[Exercise prompt] As the answer, set down the lines below from the one containing "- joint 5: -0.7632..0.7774" through the one containing "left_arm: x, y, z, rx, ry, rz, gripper", exactly and inclusively, and no others.

--- Given data Enclosed Below ---

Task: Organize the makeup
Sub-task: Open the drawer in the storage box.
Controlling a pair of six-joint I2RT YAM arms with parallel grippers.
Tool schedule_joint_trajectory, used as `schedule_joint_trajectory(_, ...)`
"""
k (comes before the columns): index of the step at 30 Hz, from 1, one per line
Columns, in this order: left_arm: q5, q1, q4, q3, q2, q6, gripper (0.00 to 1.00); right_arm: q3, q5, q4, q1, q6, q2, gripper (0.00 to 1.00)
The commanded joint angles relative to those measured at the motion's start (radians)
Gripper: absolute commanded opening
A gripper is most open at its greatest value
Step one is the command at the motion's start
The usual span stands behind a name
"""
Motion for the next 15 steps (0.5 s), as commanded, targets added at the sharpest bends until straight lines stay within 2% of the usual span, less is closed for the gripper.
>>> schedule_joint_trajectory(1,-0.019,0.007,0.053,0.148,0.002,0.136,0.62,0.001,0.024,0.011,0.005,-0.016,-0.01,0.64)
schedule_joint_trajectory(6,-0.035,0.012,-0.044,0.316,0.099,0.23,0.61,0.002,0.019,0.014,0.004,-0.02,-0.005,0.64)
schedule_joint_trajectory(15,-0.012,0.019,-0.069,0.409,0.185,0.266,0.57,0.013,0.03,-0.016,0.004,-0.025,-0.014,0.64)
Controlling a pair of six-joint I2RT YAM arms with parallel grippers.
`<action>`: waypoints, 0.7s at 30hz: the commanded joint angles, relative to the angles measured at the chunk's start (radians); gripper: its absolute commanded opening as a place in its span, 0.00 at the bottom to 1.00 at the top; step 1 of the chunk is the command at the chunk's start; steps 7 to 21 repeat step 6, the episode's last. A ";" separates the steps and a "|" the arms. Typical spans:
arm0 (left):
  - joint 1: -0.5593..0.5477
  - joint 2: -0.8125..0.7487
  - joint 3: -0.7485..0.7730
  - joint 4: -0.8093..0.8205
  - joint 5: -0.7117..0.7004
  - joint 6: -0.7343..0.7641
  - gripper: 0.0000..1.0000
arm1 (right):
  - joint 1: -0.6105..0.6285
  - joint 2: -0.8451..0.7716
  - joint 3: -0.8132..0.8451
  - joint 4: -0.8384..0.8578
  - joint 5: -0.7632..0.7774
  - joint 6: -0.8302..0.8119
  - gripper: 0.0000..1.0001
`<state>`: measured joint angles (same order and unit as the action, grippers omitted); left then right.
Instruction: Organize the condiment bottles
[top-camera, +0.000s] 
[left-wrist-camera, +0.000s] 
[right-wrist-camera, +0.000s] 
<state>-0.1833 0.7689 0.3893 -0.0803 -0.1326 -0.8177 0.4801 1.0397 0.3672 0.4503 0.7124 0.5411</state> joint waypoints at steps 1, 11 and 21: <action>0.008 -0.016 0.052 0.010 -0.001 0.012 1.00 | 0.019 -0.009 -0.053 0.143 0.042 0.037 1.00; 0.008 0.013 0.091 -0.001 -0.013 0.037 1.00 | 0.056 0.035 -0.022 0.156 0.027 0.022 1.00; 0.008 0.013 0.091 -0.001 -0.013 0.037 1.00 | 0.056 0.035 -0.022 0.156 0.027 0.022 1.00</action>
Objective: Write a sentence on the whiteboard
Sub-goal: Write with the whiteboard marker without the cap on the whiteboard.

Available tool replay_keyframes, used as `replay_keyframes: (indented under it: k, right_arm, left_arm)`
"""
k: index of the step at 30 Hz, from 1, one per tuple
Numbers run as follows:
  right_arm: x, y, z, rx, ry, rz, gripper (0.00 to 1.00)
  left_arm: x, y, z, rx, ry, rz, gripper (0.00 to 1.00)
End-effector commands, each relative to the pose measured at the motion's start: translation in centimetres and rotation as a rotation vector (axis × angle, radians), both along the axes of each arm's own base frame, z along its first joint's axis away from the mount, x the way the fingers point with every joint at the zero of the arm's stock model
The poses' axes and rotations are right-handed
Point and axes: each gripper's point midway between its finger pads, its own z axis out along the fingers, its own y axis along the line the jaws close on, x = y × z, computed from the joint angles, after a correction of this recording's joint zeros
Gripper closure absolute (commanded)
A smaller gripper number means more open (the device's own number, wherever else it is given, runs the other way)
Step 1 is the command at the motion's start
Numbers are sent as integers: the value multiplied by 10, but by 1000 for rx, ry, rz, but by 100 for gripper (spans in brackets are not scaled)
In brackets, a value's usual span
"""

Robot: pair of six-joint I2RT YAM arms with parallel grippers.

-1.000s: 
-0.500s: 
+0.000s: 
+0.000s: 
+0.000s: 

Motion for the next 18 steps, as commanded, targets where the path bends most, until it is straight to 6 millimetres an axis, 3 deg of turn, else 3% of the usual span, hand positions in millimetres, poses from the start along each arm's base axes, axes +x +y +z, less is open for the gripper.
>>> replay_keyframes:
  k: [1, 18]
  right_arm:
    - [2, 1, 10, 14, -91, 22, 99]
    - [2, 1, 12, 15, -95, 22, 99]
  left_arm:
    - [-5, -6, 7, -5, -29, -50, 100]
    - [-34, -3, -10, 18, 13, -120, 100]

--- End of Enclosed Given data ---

[Exercise result]
  - joint 5: -0.7632..0.7774
  - joint 6: -0.8302..0.8119
  - gripper: 0.0000..1.0001
`<state>`: measured joint angles (same order and unit as the action, grippers omitted); left then right.
Instruction: Organize the condiment bottles
[top-camera, +0.000s] 
[left-wrist-camera, +0.000s] 
[right-wrist-camera, +0.000s] 
<state>-0.1833 0.7689 0.3893 -0.0803 -0.1326 -0.8177 0.4801 1.0397 0.3672 0.4503 0.7124 0.5411</state> joint waypoints at steps 1, 11 and 21: <action>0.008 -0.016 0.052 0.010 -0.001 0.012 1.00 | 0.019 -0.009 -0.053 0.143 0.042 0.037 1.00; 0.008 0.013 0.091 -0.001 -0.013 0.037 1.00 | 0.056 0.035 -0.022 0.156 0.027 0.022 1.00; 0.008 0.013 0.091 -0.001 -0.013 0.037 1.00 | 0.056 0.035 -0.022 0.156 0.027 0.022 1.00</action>
Objective: Write a sentence on the whiteboard
Sub-goal: Write with the whiteboard marker without the cap on the whiteboard.

Available tool replay_keyframes, used as `replay_keyframes: (indented under it: k, right_arm, left_arm)`
"""
k: index of the step at 30 Hz, from 1, one per tuple
Numbers run as follows:
  right_arm: x, y, z, rx, ry, rz, gripper (0.00 to 1.00)
  left_arm: x, y, z, rx, ry, rz, gripper (0.00 to 1.00)

This output requires nothing more.